Mark Goodman, principal of Goodman Commercial, says that it’s becoming increasingly popular for investors to buy rental properties with infill potential, such as the Starlight purchase at Lougheed. He was the listing agent for a 16-unit West End Vancouver pre-1940s apartment block at 1019 Bute Str., marketed for its infill potential. Infill on the site is a possibility if the owner were to enter into a Heritage Revitalization Agreement with the city in exchange for density, for example. Mr. Goodman pointed to other active listings for rental properties with infill potential, including 12-storey concrete Centennial House at 725 W. 70th Ave. in Marpole and the 12-storey Georgian House at 5450 Vine St. in Kerrisdale.

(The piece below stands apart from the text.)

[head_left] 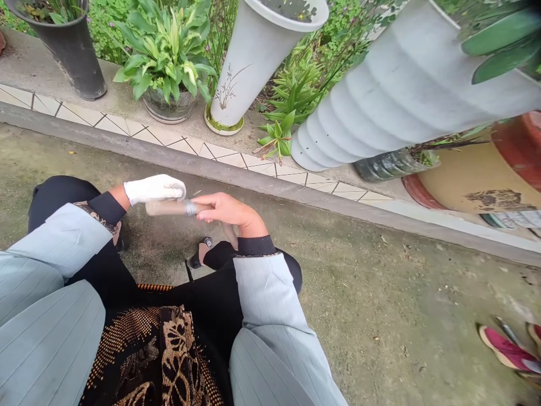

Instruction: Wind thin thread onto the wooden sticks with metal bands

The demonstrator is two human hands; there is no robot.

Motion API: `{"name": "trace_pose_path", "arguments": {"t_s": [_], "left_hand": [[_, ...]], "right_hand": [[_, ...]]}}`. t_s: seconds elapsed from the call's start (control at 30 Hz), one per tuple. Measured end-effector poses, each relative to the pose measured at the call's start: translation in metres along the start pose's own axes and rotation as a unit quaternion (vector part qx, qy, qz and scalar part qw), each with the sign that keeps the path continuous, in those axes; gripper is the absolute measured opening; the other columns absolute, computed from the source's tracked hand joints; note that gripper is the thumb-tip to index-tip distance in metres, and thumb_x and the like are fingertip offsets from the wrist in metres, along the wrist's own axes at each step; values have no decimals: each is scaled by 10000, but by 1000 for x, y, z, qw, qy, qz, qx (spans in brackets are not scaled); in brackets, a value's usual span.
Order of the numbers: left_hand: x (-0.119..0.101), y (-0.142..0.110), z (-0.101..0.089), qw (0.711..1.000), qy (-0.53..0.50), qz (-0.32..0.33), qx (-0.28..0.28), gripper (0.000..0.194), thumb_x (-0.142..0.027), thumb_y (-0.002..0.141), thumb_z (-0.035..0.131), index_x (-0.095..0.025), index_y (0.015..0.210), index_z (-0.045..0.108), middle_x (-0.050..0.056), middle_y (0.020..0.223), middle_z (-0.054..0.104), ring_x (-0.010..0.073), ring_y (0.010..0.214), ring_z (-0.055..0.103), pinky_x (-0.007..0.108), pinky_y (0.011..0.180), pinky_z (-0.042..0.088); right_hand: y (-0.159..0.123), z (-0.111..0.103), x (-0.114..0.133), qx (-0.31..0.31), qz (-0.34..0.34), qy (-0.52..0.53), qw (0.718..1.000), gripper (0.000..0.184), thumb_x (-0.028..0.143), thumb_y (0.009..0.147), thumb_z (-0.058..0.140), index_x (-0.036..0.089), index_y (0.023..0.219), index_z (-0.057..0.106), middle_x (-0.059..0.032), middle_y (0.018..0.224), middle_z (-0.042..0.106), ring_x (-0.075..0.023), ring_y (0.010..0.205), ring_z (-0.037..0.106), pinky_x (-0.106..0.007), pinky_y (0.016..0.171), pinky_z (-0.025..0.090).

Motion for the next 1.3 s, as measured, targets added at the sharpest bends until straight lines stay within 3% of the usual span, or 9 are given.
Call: {"name": "trace_pose_path", "arguments": {"t_s": [0.13, 0.23, 0.4, 0.6, 0.73, 0.83, 0.93, 1.17, 1.3], "left_hand": [[3, 3, 12, 999, -42, -2, 4, 369, -459, 898, 490, -125, 887, 647, 55, 830, 633, 95, 613, 476, 202, 571, 382], [4, 3, 26, 998, 35, -10, 59, 367, -452, 908, 479, -142, 859, 670, 30, 796, 636, 92, 601, 465, 197, 573, 366], [-2, -2, 32, 987, 102, 20, 127, 291, -364, 891, 482, -172, 810, 685, 22, 802, 673, 118, 688, 542, 191, 647, 400], [2, -4, 12, 995, 57, -15, 80, 282, -403, 842, 554, -154, 755, 655, 20, 701, 632, 115, 593, 500, 213, 574, 395], [4, 0, -1, 1000, -22, -15, 9, 337, -453, 854, 548, -130, 822, 643, 37, 728, 629, 109, 609, 506, 217, 589, 417], [4, 3, -2, 997, -68, -12, -30, 360, -453, 889, 508, -120, 835, 635, 39, 708, 608, 87, 548, 450, 210, 542, 386], [2, 3, 13, 998, -50, -20, 12, 348, -437, 890, 520, -118, 842, 651, 39, 707, 610, 83, 541, 449, 205, 539, 376], [-10, -2, 22, 997, 27, -13, 68, 281, -392, 848, 565, -155, 869, 712, 9, 652, 611, 90, 528, 469, 204, 540, 370], [-13, -4, 11, 995, 84, 2, 52, 247, -349, 835, 559, -163, 857, 718, 0, 670, 628, 95, 552, 493, 203, 554, 370]], "right_hand": [[-10, -53, -3, -280, -69, 112, 951, 420, 535, 802, 617, 180, 1025, 638, 9, 742, 555, -90, 574, 439, -246, 584, 395], [-12, -70, -26, -373, 25, -7, 927, 380, 512, 845, 561, 190, 1031, 641, -10, 751, 571, -118, 604, 475, -256, 600, 392], [1, -49, -47, -231, 188, -322, 899, 219, 325, 827, 607, 206, 986, 700, -56, 829, 660, -169, 731, 527, -272, 636, 328], [6, 21, -30, 116, 103, -150, 976, 235, 302, 801, 626, 190, 988, 714, 25, 724, 603, -93, 607, 470, -226, 581, 345], [-1, -7, 4, -35, -22, 46, 998, 372, 425, 765, 686, 166, 1032, 679, 22, 733, 580, -82, 589, 461, -225, 568, 389], [-13, -46, 7, -245, -82, 135, 957, 413, 547, 772, 671, 174, 948, 640, 13, 716, 550, -82, 570, 448, -230, 545, 402], [-15, -64, -8, -348, -64, 146, 924, 432, 590, 770, 657, 191, 930, 620, 7, 724, 554, -85, 566, 461, -228, 529, 411], [-16, -78, -37, -421, 125, -163, 884, 294, 395, 846, 602, 201, 1053, 676, -30, 804, 642, -157, 695, 542, -272, 634, 410], [-9, -62, -37, -306, 193, -315, 877, 235, 328, 863, 585, 194, 1018, 700, -67, 857, 677, -183, 762, 548, -279, 659, 351]]}}
Point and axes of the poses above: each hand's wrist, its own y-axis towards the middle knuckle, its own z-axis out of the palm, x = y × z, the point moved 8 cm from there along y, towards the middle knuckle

He and his father David were the listing brokers for the Lougheed Village property when it sold to investor group, Beach Properties. The asking price was $100-million and it sold for $90-million, according to Mr. Goodman. The gross income generated on the property at the time was $7.4-million. It was touted at the time as the third biggest transaction of its type in B.C.
Starlight is reported to have paid about $160-million for the property in 2015. Mr. Goodman says that changing land use policies, geared toward rental development, have also attracted new buyers to the region. He says that suggestions these big players will raise rents to generate profits is “fear mongering.”

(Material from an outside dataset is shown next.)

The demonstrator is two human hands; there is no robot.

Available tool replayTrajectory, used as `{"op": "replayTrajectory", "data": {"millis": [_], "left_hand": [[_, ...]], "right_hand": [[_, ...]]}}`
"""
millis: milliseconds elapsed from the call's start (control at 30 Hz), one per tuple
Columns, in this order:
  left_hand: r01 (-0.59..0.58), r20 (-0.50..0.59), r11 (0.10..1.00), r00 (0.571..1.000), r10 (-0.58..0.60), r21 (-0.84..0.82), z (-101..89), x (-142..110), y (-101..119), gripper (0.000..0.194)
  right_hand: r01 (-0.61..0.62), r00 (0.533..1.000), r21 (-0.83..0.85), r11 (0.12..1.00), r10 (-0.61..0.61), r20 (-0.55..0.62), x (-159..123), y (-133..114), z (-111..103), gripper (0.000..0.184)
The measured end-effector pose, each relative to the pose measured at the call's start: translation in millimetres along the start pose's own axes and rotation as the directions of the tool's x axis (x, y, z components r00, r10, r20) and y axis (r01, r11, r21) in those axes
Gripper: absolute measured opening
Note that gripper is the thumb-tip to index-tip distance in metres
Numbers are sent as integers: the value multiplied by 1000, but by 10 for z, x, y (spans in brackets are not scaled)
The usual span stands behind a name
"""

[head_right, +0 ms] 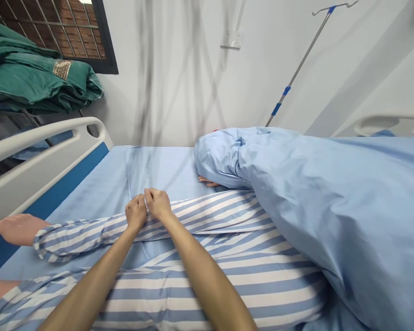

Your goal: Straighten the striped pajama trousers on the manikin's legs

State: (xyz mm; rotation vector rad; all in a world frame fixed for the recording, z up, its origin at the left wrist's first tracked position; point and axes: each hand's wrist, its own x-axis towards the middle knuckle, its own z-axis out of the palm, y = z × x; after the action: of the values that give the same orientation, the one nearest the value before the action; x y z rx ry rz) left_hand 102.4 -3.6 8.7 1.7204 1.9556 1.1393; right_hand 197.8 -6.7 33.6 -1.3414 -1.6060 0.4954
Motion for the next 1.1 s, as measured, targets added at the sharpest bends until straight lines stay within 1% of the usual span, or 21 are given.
{"op": "replayTrajectory", "data": {"millis": [100,167,267,333,367,433,500,567,600,667,733,800,867,933,1033,1100], "left_hand": [[23,25,999,999,-24,31,-12,6,45,39],[24,62,999,998,-25,22,-23,26,124,36],[-41,95,996,994,49,-81,5,48,311,34],[-78,110,981,989,98,-178,77,33,433,34],[-79,123,976,987,105,-204,127,15,478,35],[-54,139,983,987,79,-178,239,-34,527,36],[-18,131,996,991,29,-90,337,-83,529,37],[-6,125,1000,992,9,-18,397,-117,501,36],[-16,131,1000,991,16,1,413,-127,482,36],[-55,154,998,987,51,19,422,-135,439,37],[-75,157,997,985,68,37,418,-127,412,38],[-44,141,997,989,34,69,413,-108,440,37],[6,127,996,992,-18,94,420,-85,558,33],[13,131,998,991,-21,64,456,-76,762,30],[-43,176,993,982,63,-112,593,-123,1096,31],[-19,197,976,978,63,-219,725,-190,1232,33]], "right_hand": [[-47,998,-42,998,46,-43,-29,164,-174,40],[-80,996,-3,997,80,-46,-49,276,-223,41],[-95,994,109,989,101,-51,-59,366,-223,42],[-106,991,178,978,119,-64,-54,377,-205,41],[-113,989,213,971,130,-70,-49,376,-198,40],[-126,985,282,951,154,-79,-34,369,-196,39],[-146,981,331,932,179,-70,-12,359,-225,37],[-161,982,305,939,183,-45,13,346,-303,38],[-149,986,259,954,163,-32,23,341,-362,39],[-88,996,130,988,90,-11,30,347,-507,40],[-39,999,19,999,40,-31,18,392,-661,41],[-67,994,-15,998,65,-92,-3,479,-784,41],[-117,983,24,993,119,-139,-17,584,-857,42],[-148,977,110,983,163,-140,-10,671,-886,42],[-157,968,288,944,206,-146,27,734,-895,39],[-162,954,390,907,245,-173,49,739,-897,36]]}}
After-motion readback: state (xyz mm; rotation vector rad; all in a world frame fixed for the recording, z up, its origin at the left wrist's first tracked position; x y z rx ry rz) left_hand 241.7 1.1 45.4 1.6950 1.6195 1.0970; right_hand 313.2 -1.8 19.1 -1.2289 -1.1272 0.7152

“They are bringing a maturity to the business, checks and balances; they are transparent; they have to follow the rules; they are accountable. A lot of them are public companies,” Mr. Goodman said. “One could argue that the mom and pops who are not capitalized as well with their razor-thin margins are more motivated to raise the rents as much as possible, and they don’t have the capital for maintenance. Institutional investors are well capitalized.”
Starlight also purchased the New Westminster high-rise Aqua building at Plaza 88 in November, which has around 400 rental units and retail space. Like Burnaby, until recent years, New Westminster had for decades seen a shortfall of purpose-built rental. Mayor Jonathan Cote said they’ve seen a significant number of new rental projects arrive in the past ten years, partly owing to changes in local government policy. However, the challenge of meeting the needs of low-income earners continues. Burnaby’s Housing Needs Report also cites a greater housing need for those making $35,000 to $59,999, and under $35,000.

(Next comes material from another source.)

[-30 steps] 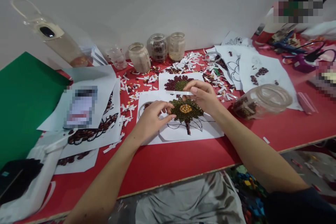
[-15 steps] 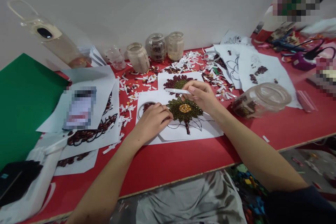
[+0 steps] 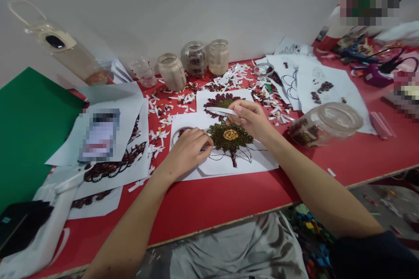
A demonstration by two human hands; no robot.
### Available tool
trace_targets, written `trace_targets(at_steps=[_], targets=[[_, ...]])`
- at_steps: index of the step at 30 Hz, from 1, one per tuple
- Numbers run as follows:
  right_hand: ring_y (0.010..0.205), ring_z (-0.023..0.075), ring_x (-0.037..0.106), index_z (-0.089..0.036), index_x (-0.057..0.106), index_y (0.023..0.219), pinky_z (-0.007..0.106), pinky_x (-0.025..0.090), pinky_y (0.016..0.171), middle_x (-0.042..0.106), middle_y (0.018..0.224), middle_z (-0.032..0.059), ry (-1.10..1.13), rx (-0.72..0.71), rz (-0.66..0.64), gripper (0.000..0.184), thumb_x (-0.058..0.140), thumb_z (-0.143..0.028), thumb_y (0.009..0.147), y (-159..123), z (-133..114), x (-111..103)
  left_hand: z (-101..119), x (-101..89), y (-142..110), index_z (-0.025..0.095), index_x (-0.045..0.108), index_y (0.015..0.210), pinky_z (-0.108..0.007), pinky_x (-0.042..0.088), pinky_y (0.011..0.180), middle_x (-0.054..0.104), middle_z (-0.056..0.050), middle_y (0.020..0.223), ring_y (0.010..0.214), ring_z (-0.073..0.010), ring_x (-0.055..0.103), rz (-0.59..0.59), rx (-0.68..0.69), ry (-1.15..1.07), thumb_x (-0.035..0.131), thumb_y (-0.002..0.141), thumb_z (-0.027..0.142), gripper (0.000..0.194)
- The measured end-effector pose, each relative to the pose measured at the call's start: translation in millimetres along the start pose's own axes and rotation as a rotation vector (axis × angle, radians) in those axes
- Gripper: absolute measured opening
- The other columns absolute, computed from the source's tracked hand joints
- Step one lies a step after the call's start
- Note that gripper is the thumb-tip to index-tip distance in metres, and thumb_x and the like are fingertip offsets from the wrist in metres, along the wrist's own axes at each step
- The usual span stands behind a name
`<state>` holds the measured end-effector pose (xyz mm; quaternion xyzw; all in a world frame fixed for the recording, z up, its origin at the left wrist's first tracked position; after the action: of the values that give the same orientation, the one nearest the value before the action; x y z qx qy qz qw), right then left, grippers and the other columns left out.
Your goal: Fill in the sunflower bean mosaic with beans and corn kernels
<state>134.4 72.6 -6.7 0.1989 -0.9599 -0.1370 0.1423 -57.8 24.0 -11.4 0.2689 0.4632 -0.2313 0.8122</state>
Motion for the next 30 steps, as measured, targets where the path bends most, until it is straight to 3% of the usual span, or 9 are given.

“It’s a positive, and long overdue,” Mr. Cote said. “Having said that, it’s also not a cure-all, particularly in the short-term, to affordable housing challenges that we face in Metro Vancouver. Brand new market housing, although important to add to the system, when we actually look at rents in the market coming on stream there, it’s still missing a significant part of the population that it is not able to serve, and not able to contribute there, and in the short term, it won’t. It’s strictly a market perspective.”
Mr. Cote said the arrival of big players into the market means that policies are working, but he says that more policy work needs to be done, by all levels of government. More supply alone will not provide affordable housing.
“It can be a good sign when the big players start to take notice, and start to build and develop. It does mean the policies are making sense…But I think we have to be realistic. The reason they are coming into the market is the market now makes more financial sense. It’s certainly not a move that’s being done for non-financial reasons.
“In Metro Vancouver we have seen a very healthy increase in housing supply, yet only seen affordability get worse, and to me that signals that there’re isn’t a supply and demand problem at play, but there are other important factors involved that if ignored won’t solve the problem. Just building supply has proven over the last decade that it hasn’t resolved the affordability challenges. More policy needs work to be done.”